Tuesday, July 29, 2008

Processo Grottesco and Yellowcake by Thomas Demand


One year ago this month, Thomas Demand exhibited his work Grotto at the Fondazione Giorgio Cini in Venice. This large scale work is the final photograph of his mammoth reconstruction that took two years and 900,000 layers of 32 tons of cardboard to complete. The Fondazione Prada has facilitated the publishing of a two book, slipcased edition called Processo Grottesco.

I enjoy Demand's work immensely probably much in the same way that I enjoy dioramas at the Museum of Natural History. You know it is a contrivance but you allow yourself to live within this new reality for a moment - a moment that is taunted by logic and real order.

That being said Grotto treads dangerously into territory that is what I have come to call the "Crewdson effect." The "Crewdson effect" is, as the productions get larger, their sheer enormity starts impeding on the viewers ability detach from the process and just experience the emotion or a meaning of the work. When I look at Gregory Crewdson's recent work I mostly see his process and scale, and my mind is swimming with thoughts like, "wow, he put tons of lights way back there in the background." So much so that I care little about anything else (which, since he has been essentially making the same image over and over again with the same meanings, I guess is OK). It's kind of like the art version of arena rock. The euphoria induced has less to do with the music than the energy of the huge crowd and light show.

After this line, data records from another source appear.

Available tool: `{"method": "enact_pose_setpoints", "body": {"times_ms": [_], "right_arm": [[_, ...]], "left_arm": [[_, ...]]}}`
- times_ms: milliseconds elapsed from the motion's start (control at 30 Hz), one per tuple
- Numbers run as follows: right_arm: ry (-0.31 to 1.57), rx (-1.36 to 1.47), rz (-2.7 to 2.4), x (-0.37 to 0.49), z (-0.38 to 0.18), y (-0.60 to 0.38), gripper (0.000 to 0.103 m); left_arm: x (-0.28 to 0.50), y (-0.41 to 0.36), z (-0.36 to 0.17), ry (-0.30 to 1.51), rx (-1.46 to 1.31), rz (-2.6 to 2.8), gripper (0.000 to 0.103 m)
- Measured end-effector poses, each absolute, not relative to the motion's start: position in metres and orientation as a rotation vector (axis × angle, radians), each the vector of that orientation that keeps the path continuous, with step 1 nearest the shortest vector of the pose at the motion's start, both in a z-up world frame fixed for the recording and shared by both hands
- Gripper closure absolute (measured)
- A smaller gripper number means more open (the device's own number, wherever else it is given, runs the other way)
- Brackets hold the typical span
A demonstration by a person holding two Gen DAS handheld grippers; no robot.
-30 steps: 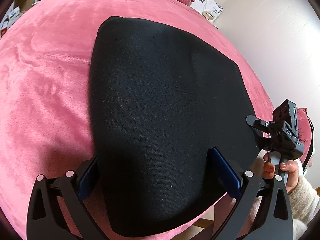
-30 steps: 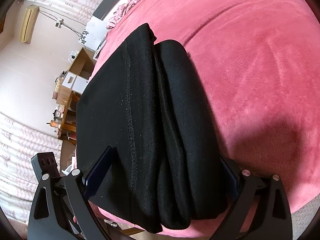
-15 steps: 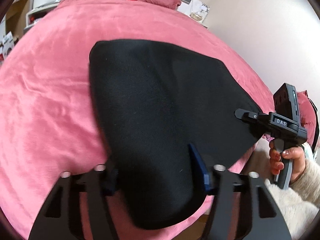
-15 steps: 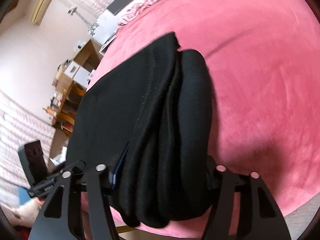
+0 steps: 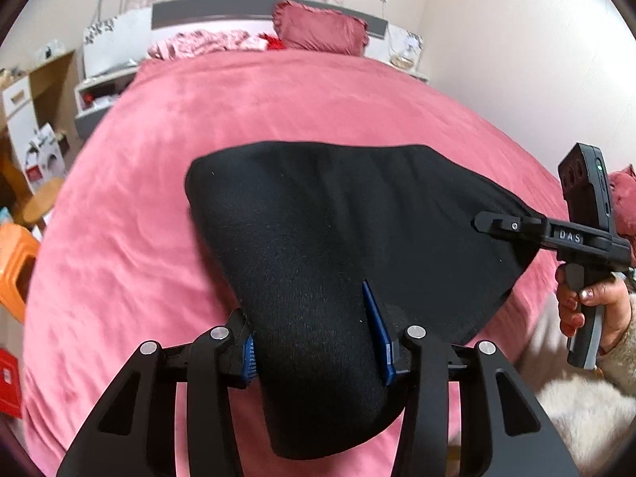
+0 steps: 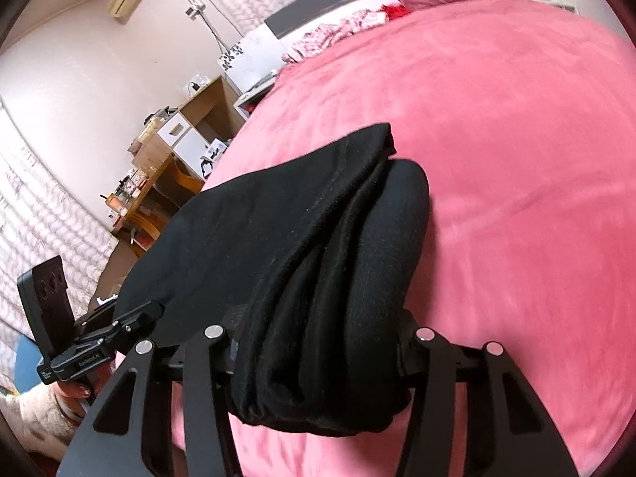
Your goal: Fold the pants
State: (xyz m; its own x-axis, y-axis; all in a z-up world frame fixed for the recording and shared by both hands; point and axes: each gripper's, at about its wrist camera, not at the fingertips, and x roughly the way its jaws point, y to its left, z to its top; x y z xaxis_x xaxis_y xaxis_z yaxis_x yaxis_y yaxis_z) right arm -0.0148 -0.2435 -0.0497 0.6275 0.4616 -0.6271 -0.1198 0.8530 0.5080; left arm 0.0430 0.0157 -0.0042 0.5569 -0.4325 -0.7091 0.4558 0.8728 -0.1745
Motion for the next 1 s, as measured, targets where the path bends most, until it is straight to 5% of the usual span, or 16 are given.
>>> {"method": "enact_pose_setpoints", "body": {"times_ms": [433,633,700,767,833,1000], "right_arm": [[0.724,0.345,0.344,0.091,-0.028,-0.215,0.054],[0.771,0.277,0.273,0.134,-0.065,-0.207,0.048],[0.815,0.276,0.225,0.142,-0.085,-0.211,0.033],[0.815,0.303,0.163,0.141,-0.099,-0.222,0.016],[0.82,0.376,0.169,0.14,-0.107,-0.231,0.016],[0.778,0.345,0.121,0.125,-0.104,-0.228,0.016]], "left_arm": [[0.133,0.02,0.016,0.681,0.072,-0.416,0.06],[0.168,0.015,-0.023,0.71,0.114,-0.384,0.06],[0.174,0.012,-0.043,0.738,0.132,-0.365,0.052],[0.172,0.011,-0.049,0.683,0.165,-0.34,0.031],[0.169,0.011,-0.053,0.658,0.191,-0.302,0.021],[0.161,0.025,-0.057,0.698,0.032,-0.274,0.016]]}}
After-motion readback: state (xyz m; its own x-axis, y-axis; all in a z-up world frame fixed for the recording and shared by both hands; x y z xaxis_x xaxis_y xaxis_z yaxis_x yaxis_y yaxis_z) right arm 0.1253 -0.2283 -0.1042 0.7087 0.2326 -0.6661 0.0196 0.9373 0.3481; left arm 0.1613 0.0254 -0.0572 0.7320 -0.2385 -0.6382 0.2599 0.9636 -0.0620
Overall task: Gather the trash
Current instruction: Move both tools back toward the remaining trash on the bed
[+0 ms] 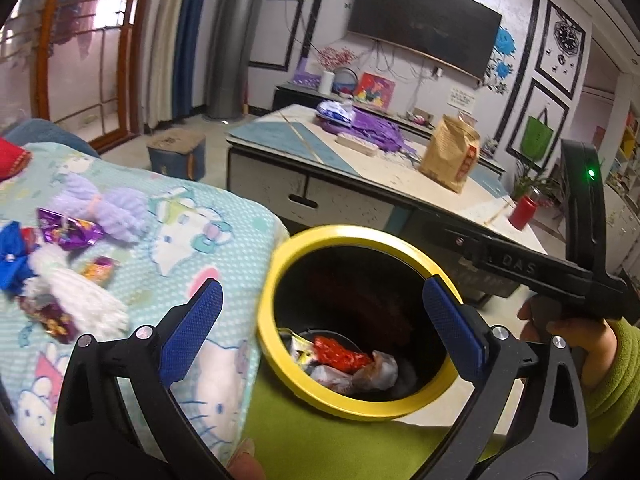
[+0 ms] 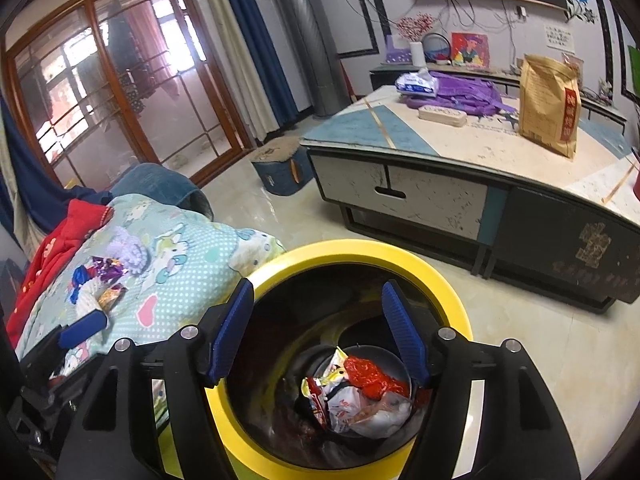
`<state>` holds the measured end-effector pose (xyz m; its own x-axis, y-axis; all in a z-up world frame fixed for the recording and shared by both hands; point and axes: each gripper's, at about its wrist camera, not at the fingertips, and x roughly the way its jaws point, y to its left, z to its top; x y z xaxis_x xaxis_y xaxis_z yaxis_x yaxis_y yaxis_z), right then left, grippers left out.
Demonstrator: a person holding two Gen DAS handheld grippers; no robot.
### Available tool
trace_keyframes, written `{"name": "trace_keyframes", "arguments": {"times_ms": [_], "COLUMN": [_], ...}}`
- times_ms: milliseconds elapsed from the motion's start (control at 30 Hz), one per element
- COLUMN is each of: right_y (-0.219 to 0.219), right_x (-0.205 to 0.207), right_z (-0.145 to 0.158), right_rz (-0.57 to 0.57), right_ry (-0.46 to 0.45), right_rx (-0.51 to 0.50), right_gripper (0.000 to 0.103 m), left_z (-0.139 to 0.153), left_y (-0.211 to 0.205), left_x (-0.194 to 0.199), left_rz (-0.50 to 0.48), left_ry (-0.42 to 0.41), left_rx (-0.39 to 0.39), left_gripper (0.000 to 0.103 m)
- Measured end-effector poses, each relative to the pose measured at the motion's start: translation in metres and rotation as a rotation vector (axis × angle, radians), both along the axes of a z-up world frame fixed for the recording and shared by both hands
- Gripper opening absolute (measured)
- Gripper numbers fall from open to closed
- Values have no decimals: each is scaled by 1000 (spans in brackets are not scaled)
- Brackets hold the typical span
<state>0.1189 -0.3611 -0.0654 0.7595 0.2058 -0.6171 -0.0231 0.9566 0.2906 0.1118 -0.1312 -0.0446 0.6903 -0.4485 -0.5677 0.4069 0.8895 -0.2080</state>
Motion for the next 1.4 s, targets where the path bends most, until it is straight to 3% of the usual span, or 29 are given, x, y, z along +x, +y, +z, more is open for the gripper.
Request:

Grotto, in relation to Demand's other works, steps aside from his usual reconstructions of pre-existing images referring to controversial socio-political events. The grotto has appeared throughout art history and architecture since the 16th century with artificial grottoes being created to serve as gardens, baths, and chapels. The grotto reconstructed by Demand is based on a natural formation in Majorca, Spain that was featured on a postcard.

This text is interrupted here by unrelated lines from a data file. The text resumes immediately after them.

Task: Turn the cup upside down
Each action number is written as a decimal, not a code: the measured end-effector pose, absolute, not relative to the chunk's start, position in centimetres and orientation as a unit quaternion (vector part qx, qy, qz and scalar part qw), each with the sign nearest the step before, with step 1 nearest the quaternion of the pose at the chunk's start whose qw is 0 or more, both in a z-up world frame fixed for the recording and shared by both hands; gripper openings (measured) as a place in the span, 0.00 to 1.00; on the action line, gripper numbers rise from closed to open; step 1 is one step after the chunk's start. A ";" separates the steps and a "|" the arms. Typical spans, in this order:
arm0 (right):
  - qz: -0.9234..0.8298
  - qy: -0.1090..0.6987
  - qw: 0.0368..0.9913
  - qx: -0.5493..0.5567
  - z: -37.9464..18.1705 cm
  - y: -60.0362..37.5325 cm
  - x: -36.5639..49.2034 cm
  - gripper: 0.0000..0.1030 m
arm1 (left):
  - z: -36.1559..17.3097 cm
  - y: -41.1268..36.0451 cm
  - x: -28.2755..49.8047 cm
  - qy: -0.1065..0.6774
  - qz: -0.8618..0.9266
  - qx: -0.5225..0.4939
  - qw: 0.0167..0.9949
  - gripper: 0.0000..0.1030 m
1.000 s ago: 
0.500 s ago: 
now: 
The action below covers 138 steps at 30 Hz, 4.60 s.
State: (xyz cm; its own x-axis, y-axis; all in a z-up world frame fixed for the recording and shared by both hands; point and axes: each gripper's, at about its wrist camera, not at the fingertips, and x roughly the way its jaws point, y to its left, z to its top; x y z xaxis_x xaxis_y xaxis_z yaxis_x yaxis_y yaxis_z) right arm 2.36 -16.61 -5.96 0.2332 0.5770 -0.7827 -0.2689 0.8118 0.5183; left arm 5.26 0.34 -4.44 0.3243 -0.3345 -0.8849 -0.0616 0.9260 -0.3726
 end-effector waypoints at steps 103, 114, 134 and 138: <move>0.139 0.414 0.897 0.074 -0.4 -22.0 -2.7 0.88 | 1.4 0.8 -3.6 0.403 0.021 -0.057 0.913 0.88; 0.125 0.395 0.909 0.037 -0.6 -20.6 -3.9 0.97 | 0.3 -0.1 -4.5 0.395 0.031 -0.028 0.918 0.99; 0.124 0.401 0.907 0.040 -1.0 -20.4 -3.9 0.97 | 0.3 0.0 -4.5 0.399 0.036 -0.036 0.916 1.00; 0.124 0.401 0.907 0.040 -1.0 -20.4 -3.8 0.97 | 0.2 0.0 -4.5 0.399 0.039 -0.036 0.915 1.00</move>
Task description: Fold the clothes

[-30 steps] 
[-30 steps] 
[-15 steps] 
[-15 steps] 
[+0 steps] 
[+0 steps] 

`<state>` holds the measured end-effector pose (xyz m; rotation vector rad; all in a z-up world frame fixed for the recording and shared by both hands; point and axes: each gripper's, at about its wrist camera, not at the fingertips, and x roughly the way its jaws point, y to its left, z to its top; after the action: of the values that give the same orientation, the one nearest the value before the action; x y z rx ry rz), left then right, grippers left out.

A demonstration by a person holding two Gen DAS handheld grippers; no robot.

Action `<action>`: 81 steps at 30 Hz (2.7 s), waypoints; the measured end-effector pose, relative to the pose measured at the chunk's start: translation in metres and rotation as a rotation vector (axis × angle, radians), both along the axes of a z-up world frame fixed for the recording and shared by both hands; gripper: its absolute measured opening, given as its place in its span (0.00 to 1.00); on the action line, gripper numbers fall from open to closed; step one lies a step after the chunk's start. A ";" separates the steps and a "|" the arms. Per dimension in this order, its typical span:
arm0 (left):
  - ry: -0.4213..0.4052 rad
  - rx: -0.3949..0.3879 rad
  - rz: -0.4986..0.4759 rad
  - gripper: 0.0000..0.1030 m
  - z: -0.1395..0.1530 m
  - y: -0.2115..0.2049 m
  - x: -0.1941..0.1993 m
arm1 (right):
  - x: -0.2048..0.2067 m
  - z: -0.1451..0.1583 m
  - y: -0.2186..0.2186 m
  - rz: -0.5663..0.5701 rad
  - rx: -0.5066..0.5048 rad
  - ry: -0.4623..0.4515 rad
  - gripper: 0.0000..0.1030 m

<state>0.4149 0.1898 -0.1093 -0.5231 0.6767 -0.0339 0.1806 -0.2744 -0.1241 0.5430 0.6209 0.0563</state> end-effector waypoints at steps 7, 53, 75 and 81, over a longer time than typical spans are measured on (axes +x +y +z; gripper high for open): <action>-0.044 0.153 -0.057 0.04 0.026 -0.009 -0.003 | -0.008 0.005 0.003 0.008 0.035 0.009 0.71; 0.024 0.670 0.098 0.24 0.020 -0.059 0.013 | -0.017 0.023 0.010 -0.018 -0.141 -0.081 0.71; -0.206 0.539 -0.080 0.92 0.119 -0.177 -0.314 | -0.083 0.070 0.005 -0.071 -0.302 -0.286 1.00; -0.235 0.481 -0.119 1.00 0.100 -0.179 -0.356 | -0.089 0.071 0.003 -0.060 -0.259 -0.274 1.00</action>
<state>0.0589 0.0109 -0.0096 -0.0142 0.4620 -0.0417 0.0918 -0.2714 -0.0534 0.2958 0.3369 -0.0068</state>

Processo Grottesco features the final photograph of the cardboard construction as a three-page foldout followed by over 450 pages of source material in postcards, photos and production stills. The book design is unique with a section of pages that are cut in to so that one can flip through the postcards on the top pages while comparing them to the details of the finished work on the lower ones.

Interestingly, the source material cites examples far from the typical images of caverns and into sources as seemingly distant as Dadaist studio creations by Schwitters (Merzbau 1923-42) and room decor from the 16th century.


The second book in the slipcase is Yellowcake and it is Demand's pictorial representation of the now infamous Nigergate scandal that led America into its current illegal quagmire known as the Iraq War.

In the evening of January 1, 2001, the Nigerian Embassy in Italy was ransacked but the only stolen items appeared to be a Breil watch, some perfume and blank embassy letterhead paper. Later, documents written on that letterhead would be sold through various sources claiming to be authentic correspondence between Niger and Saddam Hussein about the sale of hundreds of tons of weapons grade "Yellowcake" uranium to Iraq. The documents were laughably false as quick internet searches revealed (the main protocol agreement of the sale between Iraq and Niger bears the signature of a Nigerian Foreign Affairs Minister who had retired 11 years before the date on the documents!) yet they went on to become the center "smoking gun" of the administrations justification for letting Osama Bin Laden off the hook and pursuing Saddam Hussein. We all remember those 16 words, "The British government has learned that Saddam Hussein recently sought significant quantities of uranium from Africa."

Office supplies of file boxes, post-it notes, generic industrial desks, file folders and the detritus of the common space take on an air of corruption. The scene of the crime isn't splattered with blood but instead looks as innocuous as the office of a CPA. Our reality of the materials common to an aisle at Staples has been turned on its head.

The book Yellowcake presents 9 interior views of the Nigerian embassy reconstructed in paper and photographed. Where the Processo Grottesco is a traditional vertical format book, Yellowcake is designed like a large hardcover, silver-edged notebook - bound at the top and utilizing lined white paper for the title pages. It includes essays by Carlo Bonini, Alex Farquharson, and Robert Storr.

Like the Serpentine Gallery catalog on Demand I wrote about last year, the elegance of the presentation is a huge draw. I think the content is full and justifies the extravagance but some may be hesitant to drop the expected $140.00 for this set. It is from Prada afterall, but since it's a book, it is a shame that there won't be a knock-off showing up on Canal Street.